• Problem to work on
Using the data below, return every line that holds the word "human".

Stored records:
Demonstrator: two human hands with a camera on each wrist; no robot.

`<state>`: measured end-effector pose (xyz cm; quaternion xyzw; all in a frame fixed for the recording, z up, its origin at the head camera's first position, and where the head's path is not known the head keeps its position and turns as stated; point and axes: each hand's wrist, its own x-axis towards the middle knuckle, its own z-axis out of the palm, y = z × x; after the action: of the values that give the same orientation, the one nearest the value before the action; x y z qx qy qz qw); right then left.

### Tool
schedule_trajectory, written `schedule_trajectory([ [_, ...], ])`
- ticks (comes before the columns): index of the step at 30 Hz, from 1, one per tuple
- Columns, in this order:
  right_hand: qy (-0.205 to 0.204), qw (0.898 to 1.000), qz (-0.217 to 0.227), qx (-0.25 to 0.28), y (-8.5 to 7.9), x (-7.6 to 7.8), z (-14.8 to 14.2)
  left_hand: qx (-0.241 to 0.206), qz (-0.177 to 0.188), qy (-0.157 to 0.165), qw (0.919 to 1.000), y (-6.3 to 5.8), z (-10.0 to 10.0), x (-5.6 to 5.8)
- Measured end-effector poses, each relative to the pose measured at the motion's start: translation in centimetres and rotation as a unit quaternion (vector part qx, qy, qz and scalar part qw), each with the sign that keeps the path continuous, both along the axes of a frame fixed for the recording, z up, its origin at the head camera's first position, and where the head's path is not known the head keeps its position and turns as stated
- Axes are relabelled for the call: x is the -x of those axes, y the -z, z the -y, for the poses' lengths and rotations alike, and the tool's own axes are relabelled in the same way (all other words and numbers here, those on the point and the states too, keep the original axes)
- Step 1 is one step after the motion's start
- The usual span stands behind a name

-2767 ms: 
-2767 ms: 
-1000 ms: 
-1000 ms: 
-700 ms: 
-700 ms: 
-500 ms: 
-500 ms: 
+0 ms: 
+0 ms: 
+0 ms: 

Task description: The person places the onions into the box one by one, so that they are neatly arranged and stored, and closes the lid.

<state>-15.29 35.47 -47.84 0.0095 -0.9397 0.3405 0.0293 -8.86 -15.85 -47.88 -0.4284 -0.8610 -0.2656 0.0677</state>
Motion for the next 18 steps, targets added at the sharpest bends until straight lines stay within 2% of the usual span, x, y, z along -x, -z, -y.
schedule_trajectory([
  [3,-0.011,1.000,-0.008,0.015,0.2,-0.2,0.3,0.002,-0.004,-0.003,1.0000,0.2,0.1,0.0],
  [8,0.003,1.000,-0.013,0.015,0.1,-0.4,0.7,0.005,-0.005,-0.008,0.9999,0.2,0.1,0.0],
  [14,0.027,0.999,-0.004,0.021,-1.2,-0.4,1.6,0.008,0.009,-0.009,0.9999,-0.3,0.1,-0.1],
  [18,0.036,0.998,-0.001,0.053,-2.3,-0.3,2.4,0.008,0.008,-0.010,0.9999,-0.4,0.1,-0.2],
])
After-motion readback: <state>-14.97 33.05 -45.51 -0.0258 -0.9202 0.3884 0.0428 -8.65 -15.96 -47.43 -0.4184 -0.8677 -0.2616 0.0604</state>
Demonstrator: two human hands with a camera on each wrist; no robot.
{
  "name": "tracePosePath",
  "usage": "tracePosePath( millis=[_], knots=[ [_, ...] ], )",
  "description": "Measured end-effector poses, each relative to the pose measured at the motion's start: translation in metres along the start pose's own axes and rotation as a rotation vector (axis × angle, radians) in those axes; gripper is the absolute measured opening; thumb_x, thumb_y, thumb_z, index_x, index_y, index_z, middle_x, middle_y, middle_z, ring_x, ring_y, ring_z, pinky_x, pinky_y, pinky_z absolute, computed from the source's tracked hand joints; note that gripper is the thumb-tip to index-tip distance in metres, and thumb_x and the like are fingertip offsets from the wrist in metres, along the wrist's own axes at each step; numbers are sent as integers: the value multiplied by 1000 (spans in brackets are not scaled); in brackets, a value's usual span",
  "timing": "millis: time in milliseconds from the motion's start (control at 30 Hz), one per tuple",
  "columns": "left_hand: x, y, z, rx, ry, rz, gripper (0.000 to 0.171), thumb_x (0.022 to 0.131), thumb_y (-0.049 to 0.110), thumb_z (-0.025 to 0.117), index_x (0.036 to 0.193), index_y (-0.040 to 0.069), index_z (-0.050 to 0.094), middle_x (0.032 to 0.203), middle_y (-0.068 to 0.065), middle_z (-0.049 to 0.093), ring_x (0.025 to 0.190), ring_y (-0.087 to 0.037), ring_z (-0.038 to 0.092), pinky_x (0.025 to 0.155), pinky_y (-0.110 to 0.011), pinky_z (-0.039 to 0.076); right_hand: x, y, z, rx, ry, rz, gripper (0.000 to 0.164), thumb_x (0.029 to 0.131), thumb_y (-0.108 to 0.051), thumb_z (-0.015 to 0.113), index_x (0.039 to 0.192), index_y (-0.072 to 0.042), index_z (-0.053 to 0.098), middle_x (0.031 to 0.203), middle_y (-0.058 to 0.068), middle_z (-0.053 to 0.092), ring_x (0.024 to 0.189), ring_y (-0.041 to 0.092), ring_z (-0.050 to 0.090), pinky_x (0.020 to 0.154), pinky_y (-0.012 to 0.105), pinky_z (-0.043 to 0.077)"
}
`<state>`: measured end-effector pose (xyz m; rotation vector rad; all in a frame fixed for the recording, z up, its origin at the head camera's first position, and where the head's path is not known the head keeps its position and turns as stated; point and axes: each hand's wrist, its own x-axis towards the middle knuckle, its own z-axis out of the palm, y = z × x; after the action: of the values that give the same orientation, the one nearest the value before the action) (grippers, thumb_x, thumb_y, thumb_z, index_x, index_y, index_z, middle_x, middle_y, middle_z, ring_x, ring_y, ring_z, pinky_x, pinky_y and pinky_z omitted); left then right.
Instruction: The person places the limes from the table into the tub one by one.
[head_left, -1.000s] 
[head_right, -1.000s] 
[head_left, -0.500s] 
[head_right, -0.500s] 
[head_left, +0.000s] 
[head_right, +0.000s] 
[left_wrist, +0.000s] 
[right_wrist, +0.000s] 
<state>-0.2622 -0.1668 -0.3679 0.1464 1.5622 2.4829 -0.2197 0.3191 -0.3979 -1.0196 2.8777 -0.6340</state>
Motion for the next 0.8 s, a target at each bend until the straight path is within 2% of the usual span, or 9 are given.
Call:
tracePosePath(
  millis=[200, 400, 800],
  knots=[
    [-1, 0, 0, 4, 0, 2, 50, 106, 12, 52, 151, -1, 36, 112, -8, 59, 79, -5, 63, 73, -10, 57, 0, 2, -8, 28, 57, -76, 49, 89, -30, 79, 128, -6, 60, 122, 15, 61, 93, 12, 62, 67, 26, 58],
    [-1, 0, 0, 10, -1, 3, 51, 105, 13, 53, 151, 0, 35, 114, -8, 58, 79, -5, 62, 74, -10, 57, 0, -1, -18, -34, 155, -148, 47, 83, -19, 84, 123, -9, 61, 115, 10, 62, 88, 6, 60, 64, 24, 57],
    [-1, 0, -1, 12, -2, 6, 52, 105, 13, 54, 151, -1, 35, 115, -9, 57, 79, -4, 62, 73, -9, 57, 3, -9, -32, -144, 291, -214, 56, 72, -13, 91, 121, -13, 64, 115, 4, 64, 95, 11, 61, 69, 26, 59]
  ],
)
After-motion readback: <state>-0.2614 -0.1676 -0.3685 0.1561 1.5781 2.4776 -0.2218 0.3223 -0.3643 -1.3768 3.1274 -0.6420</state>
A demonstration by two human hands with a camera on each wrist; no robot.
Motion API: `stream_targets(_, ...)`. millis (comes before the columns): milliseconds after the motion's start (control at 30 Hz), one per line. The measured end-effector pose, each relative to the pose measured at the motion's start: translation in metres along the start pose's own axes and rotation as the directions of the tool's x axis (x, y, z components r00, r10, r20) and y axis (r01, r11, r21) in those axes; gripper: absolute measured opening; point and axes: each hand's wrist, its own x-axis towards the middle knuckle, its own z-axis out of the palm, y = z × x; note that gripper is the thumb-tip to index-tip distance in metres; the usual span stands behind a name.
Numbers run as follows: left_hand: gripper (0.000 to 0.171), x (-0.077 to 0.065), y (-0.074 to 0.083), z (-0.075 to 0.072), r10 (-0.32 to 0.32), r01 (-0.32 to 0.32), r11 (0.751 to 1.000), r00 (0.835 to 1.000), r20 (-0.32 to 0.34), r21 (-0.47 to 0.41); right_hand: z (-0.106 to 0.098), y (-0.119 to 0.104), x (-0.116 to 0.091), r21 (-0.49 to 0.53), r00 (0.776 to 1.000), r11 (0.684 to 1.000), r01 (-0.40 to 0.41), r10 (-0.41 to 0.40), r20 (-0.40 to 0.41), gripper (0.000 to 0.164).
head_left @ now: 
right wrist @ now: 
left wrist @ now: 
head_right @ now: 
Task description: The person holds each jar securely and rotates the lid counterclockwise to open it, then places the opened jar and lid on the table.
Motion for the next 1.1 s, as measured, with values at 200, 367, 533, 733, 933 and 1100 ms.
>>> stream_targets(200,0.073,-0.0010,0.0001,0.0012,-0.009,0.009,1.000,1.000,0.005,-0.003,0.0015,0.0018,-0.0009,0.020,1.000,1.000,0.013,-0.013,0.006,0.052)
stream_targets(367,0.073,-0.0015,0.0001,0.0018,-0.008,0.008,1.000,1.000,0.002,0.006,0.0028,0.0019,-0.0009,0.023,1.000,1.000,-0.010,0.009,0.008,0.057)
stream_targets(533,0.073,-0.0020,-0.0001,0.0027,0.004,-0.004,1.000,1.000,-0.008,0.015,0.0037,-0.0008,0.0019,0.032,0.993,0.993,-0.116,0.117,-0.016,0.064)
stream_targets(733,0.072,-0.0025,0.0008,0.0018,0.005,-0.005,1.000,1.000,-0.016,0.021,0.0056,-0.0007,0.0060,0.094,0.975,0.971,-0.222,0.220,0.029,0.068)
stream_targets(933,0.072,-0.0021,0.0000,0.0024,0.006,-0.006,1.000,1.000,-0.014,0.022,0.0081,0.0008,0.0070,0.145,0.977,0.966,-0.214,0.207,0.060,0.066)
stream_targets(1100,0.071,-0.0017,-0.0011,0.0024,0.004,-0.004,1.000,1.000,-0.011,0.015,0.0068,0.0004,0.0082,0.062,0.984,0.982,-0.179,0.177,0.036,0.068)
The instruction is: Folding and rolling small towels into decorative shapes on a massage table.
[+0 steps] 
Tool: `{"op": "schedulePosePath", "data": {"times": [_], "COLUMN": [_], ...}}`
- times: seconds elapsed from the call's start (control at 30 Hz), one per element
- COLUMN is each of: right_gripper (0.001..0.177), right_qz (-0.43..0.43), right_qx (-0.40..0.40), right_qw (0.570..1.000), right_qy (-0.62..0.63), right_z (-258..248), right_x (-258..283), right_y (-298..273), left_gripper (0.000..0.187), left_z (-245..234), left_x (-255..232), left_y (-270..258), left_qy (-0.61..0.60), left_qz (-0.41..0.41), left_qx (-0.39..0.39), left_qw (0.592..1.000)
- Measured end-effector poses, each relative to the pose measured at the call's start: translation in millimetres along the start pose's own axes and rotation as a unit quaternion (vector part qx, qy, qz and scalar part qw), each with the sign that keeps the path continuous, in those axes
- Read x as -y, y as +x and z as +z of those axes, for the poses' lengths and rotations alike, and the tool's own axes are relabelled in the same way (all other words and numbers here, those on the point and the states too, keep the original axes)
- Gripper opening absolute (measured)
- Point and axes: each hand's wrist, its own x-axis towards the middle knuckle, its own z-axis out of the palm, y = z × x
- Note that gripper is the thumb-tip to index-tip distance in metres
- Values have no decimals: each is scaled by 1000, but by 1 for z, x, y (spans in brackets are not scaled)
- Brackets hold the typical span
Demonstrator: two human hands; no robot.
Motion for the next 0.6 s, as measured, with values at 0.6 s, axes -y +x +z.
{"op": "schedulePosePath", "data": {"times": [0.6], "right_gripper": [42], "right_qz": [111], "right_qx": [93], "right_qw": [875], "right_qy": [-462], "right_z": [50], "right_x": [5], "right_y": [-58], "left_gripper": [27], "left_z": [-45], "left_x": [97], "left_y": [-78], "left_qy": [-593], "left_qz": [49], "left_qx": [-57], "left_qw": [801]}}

• Task solution
Demonstrator: two human hands with a camera on each wrist; no robot.
Demonstrator: two human hands with a camera on each wrist; no robot.
A demonstration by two human hands with a camera on each wrist; no robot.
Demonstrator: two human hands; no robot.

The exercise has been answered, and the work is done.